**WORK TO BE COMPLETED**
Check each line of the data, and copy those where "plastic" appears.

**PROVIDED INFORMATION**
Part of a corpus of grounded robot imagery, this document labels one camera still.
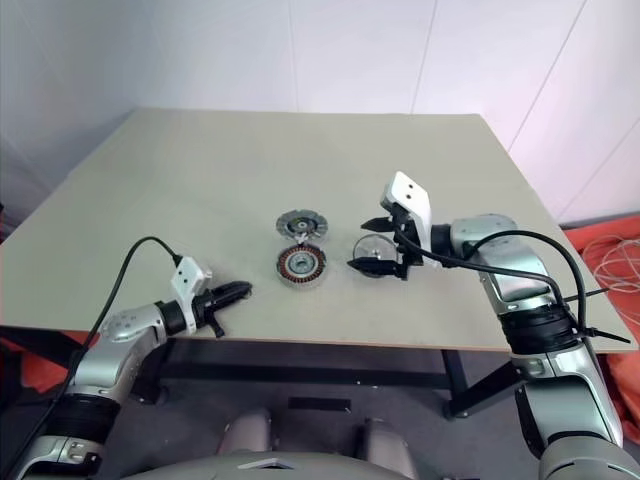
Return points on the black zip tie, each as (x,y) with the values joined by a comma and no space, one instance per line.
(607,336)
(585,295)

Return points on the round silver motor lid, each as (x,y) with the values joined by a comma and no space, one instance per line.
(292,225)

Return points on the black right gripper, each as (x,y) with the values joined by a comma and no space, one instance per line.
(411,245)

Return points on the black metal table frame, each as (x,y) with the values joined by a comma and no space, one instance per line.
(310,367)

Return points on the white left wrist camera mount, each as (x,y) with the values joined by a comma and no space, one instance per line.
(186,280)

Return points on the black floor tape strip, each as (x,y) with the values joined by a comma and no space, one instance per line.
(319,405)

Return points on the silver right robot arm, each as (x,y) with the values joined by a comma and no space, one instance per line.
(525,265)

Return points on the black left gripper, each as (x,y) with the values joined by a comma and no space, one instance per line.
(207,305)

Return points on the round motor housing copper windings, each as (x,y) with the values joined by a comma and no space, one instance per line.
(286,272)

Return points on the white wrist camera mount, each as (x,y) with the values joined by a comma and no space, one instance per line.
(186,280)
(417,202)

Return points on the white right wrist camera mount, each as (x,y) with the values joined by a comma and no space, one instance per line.
(417,202)

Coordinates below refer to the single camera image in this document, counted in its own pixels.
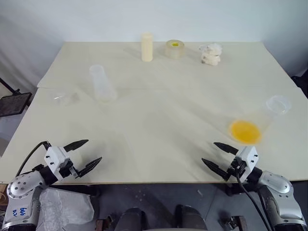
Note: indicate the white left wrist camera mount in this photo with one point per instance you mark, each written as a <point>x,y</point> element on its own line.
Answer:
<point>55,158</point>

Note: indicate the black stand with mesh plate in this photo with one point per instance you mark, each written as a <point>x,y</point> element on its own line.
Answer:
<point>14,103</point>

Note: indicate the small clear plastic piece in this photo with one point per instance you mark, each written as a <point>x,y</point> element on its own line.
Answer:
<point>64,98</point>

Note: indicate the clear crumpled plastic bag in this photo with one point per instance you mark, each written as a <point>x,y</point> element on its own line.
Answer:
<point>66,204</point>

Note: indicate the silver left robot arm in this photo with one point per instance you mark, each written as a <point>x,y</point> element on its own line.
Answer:
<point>22,186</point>

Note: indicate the clear tape roll yellow core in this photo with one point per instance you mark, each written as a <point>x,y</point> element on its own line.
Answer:
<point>175,49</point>

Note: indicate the clear flask with yellow liquid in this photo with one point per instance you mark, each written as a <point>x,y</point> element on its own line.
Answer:
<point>247,131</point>

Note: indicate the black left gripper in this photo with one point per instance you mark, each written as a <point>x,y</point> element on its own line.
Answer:
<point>67,169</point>

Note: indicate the crumpled white paper wad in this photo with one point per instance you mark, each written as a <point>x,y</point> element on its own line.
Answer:
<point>211,55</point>

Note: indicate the dark rounded shape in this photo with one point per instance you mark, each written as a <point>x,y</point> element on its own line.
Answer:
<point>133,219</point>

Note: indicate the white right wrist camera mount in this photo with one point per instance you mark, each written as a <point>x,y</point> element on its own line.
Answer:
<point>249,160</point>

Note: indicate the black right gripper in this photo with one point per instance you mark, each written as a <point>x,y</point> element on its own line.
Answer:
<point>235,168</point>

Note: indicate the cream opaque plastic bottle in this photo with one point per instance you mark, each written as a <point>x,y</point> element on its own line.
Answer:
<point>147,47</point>

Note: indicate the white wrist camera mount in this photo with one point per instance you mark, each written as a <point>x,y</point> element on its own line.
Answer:
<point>55,158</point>
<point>249,160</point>

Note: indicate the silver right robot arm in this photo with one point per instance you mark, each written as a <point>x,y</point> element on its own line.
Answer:
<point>280,192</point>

**ANSWER TO THIS PROBLEM**
Note: indicate the small clear plastic piece in this photo with one point per instance you mark, each written as a <point>x,y</point> element on its own line.
Note: indicate the clear crumpled plastic bag in this photo with one point per instance you mark, each written as a <point>x,y</point> element on its own line.
Note: indicate the cream opaque plastic bottle in this photo with one point per instance you mark, each written as a <point>x,y</point> element on its own line.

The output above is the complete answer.